After a hurried but friendly breakfast with Madelyn, he stopped by Alex’s apartment to drop off his guitar and knapsack. From there he walked to the West Village and spent four hours in record stores. He knew he would have to hit the road soon, and promised himself he wouldn’t buy more than five albums, and in the end he only went over by two. He started with the first Santana album, only needing a few seconds to verify that it was the same songs and the same sound he’d heard at Woodstock. Boz Scaggs had split from Steve Miller, and though the clerk pushed his Atlantic debut, Cole fell immediately in love with his second, Moments. Boz had put a jazz pianist together with a country guitar player and a horn section that could have come off a Stax session in Memphis, and, as with Santana, Cole knew where all the pieces had come from, but the way they fit together was brand-new and sounded like the future. Led Zeppelin had put out four more records since the one Cole had bought in January of ’69, and Cole went with the clerk’s recommendation of Houses of the Holy. He was partly swayed by the beautifully weird album cover, but mostly by the music, which had matured into something that was textured and nuanced one minute and a sledgehammer the next, as contemptuous of 4/4 time as it was of Western modality. At a used shop he found a pristine copy of a solo album called Ennismore by Colin Blunstone, produced by fellow former Zombies Rod Argent and Chris White. Like so much of the music he was hearing, it was based on acoustic guitar, in this case sold by Blunstone’s breathy, emotional vocals. At Village Oldies they played something Cole had never heard before, a Jamaican band called The Wailers doing a rough, hypnotic music with
an irresistible backbeat on an album called Catch a Fire that was primal and new at the same time. The owner looked through the other records in his bag and sold him on a new singer named Jimmie Spheeris and an album called Isle of View, a jazzy, soulful kind of folk-rock. At the last record store he hit, as he was trying to decide between Dave Mason’s Alone Together and Stevie Wonder’s Innervisions, the clerk convinced him instead to go for The Wild, the Innocent, and the E Street Shuffle by a John Hammond discovery named Bruce Springsteen, some kind of crazed Dylan fan who warbled and howled and played gorgeous lead guitar over everything from accordions to tubas to more acoustic guitar and jazz piano.

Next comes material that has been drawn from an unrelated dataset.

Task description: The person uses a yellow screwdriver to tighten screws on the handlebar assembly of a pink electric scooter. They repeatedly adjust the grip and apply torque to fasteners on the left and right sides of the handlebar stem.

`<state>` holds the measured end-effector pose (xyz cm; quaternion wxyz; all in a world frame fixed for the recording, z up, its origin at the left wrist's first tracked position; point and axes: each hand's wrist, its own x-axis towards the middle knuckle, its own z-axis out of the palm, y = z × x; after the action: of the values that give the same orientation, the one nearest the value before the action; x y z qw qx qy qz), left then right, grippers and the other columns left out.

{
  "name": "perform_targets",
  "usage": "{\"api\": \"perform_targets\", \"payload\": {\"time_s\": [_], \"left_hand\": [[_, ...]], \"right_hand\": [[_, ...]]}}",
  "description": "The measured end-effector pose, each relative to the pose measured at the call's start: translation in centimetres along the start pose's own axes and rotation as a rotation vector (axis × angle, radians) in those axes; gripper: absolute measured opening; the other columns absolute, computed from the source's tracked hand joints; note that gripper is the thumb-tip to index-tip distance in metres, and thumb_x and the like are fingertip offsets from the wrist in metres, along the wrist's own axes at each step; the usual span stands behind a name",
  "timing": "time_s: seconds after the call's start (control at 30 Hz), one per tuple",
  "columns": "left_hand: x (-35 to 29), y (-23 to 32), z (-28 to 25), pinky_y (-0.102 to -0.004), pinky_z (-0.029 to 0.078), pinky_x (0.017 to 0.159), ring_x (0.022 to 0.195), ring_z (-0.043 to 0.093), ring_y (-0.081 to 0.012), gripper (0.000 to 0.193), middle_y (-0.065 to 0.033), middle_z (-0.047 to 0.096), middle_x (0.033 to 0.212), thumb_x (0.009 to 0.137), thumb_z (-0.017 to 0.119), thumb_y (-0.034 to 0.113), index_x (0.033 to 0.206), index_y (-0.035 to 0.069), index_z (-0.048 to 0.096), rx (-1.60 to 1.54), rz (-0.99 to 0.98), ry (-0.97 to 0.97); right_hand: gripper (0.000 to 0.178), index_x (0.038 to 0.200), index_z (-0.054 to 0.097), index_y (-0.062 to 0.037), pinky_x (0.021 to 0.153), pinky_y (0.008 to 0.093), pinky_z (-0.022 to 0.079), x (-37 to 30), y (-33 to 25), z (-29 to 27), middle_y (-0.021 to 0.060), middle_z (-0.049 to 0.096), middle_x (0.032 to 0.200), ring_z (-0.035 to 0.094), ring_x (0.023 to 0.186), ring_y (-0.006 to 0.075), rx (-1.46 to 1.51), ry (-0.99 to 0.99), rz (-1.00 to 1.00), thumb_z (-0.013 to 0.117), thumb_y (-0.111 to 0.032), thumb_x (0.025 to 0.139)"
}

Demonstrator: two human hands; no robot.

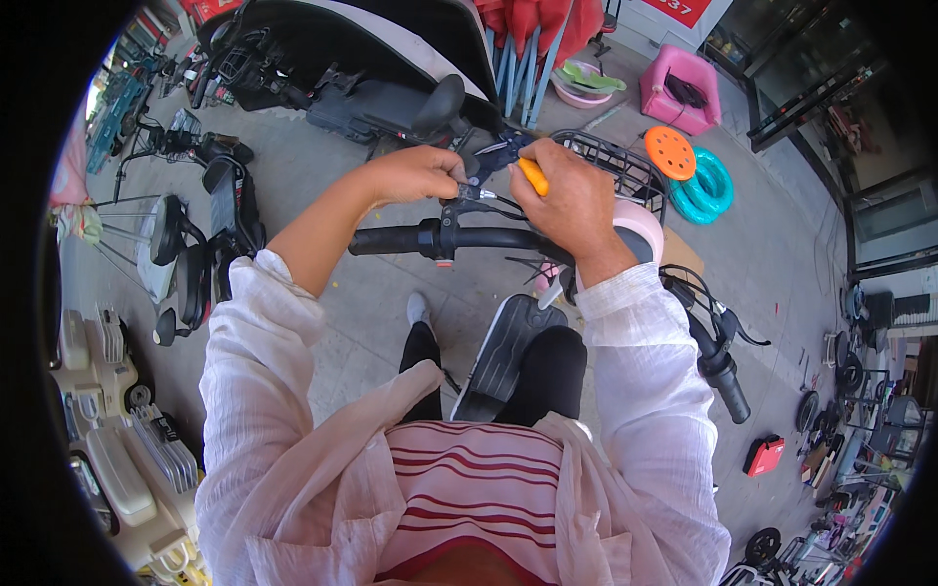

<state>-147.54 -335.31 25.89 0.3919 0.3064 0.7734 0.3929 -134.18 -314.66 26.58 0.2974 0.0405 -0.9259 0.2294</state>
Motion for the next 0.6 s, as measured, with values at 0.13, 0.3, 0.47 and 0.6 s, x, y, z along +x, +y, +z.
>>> {"api": "perform_targets", "payload": {"time_s": [0.13, 0.3, 0.47, 0.6], "left_hand": [[0.27, -0.77, 0.17, -0.0281, 0.045, 0.072, 0.080, 0.059, -0.0129, 0.022, -0.0029, 0.066, 0.082, 0.076, 0.069, 0.022, 0.087, 0.003, 0.068, -0.046, 0.026, 0.004], [0.35, -0.54, -0.13, -0.0286, 0.045, 0.071, 0.080, 0.059, -0.0129, 0.024, -0.0033, 0.066, 0.083, 0.075, 0.070, 0.022, 0.089, 0.003, 0.068, -0.035, 0.012, -0.017], [0.57, -1.15, 0.37, -0.0299, 0.044, 0.070, 0.080, 0.058, -0.0141, 0.028, -0.0044, 0.065, 0.084, 0.075, 0.071, 0.025, 0.091, 0.003, 0.066, 0.044, 0.055, 0.009], [0.64, -0.70, 0.22, -0.0310, 0.044, 0.070, 0.079, 0.058, -0.0150, 0.031, -0.0054, 0.064, 0.084, 0.074, 0.072, 0.027, 0.093, 0.003, 0.065, 0.069, 0.051, -0.004]], "right_hand": [[0.022, 0.094, 0.067, -0.0090, 0.064, 0.0394, 0.054, 0.07, -0.02, 0.00, 0.0103, 0.071, 0.084, 0.070, 0.075, 0.0310, 0.003, -0.005, 0.001, 0.072, -0.028, 0.085], [0.022, 0.094, 0.067, -0.0093, 0.064, 0.0399, 0.054, 0.02, 0.11, -0.10, 0.0101, 0.071, 0.085, 0.070, 0.075, 0.0309, -0.008, -0.009, 0.005, 0.072, -0.029, 0.085], [0.019, 0.094, 0.067, -0.0076, 0.067, 0.0381, 0.054, 0.00, -0.27, -0.34, 0.0117, 0.070, 0.084, 0.069, 0.076, 0.0322, 0.009, -0.022, 0.022, 0.074, -0.022, 0.084], [0.019, 0.094, 0.067, -0.0073, 0.067, 0.0377, 0.054, -0.02, -0.05, -0.35, 0.0118, 0.070, 0.084, 0.069, 0.076, 0.0320, 0.011, -0.021, 0.021, 0.074, -0.022, 0.084]]}}
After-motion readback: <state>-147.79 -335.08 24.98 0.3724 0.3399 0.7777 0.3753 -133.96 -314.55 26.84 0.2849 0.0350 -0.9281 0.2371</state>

Eden Farm had owned an am/fm transistor radio like the one Cole had in high school. After a few months, Cole had stopped listening, believing that it only made him want things he couldn’t have. Now, with an overdose of new music burning through his synapses, he felt the way he had so many times when dumped into a new school—left out, unwanted, hopelessly behind. He was afraid to measure himself against what he’d heard on these new records, both musicianship and the sheer inventiveness. At the same time, he knew he would have to try.
His frenzy of capitalist consumption left him with nagging guilt and a bit of nausea, as if he’d binged on Snickers bars. Hoping it was just hunger, he grabbed a slice of pizza and walked up to Macy’s on 34th Street, then down to the Strand bookstore, where he found two new Matt Helm novels and a pair of Joe Galls.
He hurried to Alex’s apartment to listen to his records, only to discover that Alex no longer had a stereo, or records, or much of anything except cans of tomato soup, a musty unmade bed, and piles of textbooks.
He called Madelyn’s work number from the downstairs phone. “Sorry, I forgot to warn you,” she said. “He left his stereo in Texas and sold off most of his records because he thought they’d get stolen.”